> WORK TO COMPLETE
Copy every line of the data that contains the string "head".

> EXERCISE INPUTS
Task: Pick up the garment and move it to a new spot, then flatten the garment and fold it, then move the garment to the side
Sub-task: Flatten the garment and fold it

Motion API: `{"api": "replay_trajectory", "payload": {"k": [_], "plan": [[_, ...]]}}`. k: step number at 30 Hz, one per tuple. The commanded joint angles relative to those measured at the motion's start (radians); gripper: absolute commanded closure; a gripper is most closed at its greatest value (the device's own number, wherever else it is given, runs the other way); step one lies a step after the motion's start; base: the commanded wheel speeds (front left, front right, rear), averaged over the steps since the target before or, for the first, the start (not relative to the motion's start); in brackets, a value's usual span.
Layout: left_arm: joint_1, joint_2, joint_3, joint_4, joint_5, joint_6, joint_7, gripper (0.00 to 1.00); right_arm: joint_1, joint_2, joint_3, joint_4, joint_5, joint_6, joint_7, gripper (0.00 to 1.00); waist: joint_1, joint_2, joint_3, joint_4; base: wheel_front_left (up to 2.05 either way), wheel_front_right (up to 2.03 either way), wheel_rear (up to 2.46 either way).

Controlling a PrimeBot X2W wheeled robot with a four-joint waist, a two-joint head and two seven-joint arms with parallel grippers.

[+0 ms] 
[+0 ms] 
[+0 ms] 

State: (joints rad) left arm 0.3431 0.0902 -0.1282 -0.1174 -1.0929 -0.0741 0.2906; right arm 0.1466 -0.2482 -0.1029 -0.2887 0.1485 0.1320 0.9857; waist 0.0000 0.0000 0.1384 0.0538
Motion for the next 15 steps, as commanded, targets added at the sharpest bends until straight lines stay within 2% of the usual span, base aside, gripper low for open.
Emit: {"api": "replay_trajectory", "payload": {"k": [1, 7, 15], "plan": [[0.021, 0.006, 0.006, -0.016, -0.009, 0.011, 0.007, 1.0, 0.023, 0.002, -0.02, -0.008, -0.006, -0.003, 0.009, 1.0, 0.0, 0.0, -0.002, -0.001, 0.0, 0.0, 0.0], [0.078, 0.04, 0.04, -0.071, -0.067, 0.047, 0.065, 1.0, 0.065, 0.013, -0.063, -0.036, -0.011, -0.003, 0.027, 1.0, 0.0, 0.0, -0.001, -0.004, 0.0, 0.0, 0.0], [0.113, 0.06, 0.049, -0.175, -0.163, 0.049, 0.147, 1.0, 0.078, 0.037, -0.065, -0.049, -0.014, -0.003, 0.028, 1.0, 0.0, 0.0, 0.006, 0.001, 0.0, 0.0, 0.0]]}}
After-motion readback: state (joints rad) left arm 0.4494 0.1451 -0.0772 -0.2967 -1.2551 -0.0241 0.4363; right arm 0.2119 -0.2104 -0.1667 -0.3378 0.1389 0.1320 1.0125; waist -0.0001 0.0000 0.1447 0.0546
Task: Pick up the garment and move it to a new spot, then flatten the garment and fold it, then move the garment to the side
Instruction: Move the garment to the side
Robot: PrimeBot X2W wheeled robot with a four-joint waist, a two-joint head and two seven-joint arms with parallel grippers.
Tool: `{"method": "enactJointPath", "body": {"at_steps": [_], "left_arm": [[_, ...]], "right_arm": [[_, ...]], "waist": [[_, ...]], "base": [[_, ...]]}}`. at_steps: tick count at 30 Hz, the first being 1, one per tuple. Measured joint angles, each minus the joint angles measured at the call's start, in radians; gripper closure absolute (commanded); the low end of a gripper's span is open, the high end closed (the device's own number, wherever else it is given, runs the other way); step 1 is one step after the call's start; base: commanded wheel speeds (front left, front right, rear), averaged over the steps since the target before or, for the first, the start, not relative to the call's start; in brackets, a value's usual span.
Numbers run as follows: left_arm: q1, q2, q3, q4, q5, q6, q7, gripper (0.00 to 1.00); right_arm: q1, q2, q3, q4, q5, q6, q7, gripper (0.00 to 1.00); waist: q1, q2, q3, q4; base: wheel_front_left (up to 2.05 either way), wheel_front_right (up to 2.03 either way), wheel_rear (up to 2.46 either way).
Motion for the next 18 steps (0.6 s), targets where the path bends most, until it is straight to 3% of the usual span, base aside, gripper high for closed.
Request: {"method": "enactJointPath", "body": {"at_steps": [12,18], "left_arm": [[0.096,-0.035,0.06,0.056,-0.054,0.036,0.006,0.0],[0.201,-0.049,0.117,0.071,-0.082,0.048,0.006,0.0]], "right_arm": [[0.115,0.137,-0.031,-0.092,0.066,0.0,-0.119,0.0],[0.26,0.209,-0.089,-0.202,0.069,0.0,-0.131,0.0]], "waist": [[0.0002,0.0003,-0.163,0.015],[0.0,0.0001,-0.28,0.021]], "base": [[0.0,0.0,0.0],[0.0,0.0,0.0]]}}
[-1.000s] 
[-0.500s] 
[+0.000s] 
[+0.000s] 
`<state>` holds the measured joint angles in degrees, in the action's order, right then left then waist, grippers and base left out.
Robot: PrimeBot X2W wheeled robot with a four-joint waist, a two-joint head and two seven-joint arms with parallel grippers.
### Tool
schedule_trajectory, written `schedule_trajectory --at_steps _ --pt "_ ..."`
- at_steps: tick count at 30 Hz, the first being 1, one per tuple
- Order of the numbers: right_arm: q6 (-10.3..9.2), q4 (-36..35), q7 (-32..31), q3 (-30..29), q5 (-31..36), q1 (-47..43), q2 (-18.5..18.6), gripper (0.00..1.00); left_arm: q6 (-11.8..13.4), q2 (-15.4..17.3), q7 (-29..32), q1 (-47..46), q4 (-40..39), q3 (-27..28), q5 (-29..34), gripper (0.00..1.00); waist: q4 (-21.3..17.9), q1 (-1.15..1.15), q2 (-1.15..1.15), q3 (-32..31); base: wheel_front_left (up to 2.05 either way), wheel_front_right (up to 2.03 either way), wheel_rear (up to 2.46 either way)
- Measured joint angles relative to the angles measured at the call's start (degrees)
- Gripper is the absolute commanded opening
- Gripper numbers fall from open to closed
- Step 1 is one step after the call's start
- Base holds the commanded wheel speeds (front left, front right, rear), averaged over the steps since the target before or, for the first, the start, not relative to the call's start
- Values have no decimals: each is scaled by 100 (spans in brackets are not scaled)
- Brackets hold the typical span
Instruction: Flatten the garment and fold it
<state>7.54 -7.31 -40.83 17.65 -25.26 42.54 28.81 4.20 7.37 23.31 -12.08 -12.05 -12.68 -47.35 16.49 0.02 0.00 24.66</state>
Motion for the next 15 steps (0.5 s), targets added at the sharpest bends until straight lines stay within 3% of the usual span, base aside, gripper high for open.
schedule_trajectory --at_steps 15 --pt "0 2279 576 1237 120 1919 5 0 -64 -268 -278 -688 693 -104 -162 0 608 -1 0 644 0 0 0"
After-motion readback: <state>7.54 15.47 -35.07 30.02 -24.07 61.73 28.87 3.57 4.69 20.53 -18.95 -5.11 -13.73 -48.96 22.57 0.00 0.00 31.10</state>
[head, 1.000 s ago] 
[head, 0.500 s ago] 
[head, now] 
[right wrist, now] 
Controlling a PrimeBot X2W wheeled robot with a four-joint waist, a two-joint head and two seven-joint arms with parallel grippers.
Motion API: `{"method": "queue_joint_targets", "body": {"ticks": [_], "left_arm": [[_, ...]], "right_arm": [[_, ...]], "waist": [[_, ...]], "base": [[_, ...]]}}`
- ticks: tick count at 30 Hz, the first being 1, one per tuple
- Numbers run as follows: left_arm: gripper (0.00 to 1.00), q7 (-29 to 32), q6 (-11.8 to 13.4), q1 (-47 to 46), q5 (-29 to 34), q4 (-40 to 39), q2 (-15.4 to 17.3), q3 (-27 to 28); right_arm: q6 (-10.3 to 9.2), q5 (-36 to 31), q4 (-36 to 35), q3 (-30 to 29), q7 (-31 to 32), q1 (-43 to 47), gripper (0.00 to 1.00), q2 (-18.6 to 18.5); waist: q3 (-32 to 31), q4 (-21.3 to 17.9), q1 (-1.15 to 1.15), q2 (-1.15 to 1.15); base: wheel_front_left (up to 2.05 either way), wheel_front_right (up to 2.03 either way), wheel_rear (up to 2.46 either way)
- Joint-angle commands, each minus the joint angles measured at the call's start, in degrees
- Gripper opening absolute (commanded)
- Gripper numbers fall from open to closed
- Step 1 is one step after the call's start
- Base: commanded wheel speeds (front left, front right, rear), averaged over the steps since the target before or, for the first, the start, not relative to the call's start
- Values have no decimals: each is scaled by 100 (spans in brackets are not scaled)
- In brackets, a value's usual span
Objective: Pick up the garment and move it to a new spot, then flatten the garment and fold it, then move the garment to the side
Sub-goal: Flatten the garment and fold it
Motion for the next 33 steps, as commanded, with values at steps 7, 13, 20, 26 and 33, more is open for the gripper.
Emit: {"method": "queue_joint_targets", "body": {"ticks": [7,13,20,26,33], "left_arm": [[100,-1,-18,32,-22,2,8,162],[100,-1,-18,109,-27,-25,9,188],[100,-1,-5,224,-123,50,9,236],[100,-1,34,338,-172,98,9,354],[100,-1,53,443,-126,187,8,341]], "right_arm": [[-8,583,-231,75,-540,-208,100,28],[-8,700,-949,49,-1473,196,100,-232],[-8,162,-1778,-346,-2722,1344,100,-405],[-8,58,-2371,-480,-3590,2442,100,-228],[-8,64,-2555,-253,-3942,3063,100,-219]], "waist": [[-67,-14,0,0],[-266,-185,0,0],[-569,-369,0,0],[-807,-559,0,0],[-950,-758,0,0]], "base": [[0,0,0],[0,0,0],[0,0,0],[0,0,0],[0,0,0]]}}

> RESPONSE TO THE EXERCISE
Controlling a PrimeBot X2W wheeled robot with a four-joint waist, a two-joint head and two seven-joint arms with parallel grippers.
Robot: PrimeBot X2W wheeled robot with a four-joint waist, a two-joint head and two seven-joint arms with parallel grippers.
Robot: PrimeBot X2W wheeled robot with a four-joint waist, a two-joint head and two seven-joint arms with parallel grippers.
[head, 1.000 s ago] 
[head, 0.500 s ago] 
[head, now] 
Controlling a PrimeBot X2W wheeled robot with a four-joint waist, a two-joint head and two seven-joint arms with parallel grippers.

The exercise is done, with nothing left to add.